We've seen tons of banking trojans lately, but now we've run into
something quite unique.

This new banking trojan was found today from a drive-by-download site.
We've added detection for it as Win32.Pril.A

It not only infects the MBR of the machine, but also reflashes the
boot code in the Flash BIOS, making disinfection problematic.

Once an infected machine is online, the trojan monitors the users
actions, waiting him to go to go to one of several hundred online
banks, located all over the world.

Once the user has logged on, the banking trojan uses PCMCIA to inject
code into the VGA! As an end result, the trojan creates a
man-in-the-browser attack against the victim.
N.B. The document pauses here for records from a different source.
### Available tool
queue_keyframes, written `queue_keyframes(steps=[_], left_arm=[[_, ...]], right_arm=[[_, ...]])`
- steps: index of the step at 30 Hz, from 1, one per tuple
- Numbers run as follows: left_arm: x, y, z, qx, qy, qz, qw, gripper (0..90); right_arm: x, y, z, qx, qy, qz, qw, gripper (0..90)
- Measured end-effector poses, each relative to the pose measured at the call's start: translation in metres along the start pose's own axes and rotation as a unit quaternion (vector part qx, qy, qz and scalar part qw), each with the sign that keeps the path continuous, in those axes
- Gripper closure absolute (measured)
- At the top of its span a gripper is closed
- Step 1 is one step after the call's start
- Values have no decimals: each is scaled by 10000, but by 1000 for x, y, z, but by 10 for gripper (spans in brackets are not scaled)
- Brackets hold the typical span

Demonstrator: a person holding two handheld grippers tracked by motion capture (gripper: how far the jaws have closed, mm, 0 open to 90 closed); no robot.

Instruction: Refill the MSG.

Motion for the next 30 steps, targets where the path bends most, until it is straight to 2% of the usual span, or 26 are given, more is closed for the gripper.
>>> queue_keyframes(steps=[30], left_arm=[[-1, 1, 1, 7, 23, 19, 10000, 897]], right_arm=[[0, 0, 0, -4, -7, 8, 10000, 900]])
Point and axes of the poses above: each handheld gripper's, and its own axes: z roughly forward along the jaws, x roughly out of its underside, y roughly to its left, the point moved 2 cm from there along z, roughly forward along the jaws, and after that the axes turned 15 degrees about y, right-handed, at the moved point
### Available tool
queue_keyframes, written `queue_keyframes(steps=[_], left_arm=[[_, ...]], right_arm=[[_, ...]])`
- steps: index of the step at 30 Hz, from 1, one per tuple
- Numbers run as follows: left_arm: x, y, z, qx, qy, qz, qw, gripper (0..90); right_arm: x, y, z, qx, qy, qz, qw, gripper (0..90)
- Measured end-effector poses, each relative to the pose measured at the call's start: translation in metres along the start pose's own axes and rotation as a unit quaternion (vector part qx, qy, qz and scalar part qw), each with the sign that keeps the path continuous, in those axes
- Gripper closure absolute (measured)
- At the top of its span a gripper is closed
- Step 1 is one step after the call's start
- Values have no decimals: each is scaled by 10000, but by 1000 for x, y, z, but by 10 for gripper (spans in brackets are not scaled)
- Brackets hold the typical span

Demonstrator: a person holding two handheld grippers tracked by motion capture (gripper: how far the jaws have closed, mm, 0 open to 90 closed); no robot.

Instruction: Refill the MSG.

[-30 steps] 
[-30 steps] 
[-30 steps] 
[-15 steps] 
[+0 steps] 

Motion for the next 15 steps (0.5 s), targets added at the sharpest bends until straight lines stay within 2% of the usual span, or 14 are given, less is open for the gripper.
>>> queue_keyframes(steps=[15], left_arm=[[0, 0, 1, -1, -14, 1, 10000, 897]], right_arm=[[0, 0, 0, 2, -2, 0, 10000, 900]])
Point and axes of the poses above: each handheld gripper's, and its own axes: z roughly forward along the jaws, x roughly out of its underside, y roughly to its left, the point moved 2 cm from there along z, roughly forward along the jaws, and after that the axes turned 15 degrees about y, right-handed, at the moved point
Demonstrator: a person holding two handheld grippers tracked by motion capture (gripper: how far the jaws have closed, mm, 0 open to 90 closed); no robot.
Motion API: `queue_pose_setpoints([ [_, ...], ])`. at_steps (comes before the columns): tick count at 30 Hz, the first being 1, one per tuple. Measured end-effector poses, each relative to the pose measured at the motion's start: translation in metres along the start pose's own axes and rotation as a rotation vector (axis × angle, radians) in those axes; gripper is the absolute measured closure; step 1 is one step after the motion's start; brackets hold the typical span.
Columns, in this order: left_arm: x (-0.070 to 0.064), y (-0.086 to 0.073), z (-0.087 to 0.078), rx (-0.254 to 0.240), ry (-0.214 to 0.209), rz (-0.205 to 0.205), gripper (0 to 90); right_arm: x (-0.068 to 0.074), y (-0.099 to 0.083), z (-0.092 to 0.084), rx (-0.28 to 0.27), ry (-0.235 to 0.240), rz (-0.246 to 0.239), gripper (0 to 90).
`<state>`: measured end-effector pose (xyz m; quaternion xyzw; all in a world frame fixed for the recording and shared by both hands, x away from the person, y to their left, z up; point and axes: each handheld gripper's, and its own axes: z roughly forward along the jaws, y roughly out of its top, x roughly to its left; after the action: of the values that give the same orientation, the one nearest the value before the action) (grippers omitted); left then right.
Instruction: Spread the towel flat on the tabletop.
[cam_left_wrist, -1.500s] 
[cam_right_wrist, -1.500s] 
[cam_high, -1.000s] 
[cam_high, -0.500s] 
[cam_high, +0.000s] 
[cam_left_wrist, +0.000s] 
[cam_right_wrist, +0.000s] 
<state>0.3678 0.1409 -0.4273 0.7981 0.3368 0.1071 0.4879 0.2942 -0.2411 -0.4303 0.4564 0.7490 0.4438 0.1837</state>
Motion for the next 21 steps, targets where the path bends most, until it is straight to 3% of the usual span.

Now, the really surprising part is what the trojan does. Normal
banking trojans would insert extra transactions or change the deposit
account numbers on-the-fly. However, Win32.Pril.A doesn't withdraw
money from you - it actually inserts money TO your account. This
looked so weird we had to test it several times, on all of our
accounts.

The drive-by-download site is still up. Normally, we wouldn't list the
URL for such a site, or we would at least obfuscate it in a
screenshot. However this time we'll make an exception. We will even
make the link clickable: http://aprilbanking.cjb.net/

















http://www.f-secure.com/weblog/archives/00001411.html

Enjoy :-)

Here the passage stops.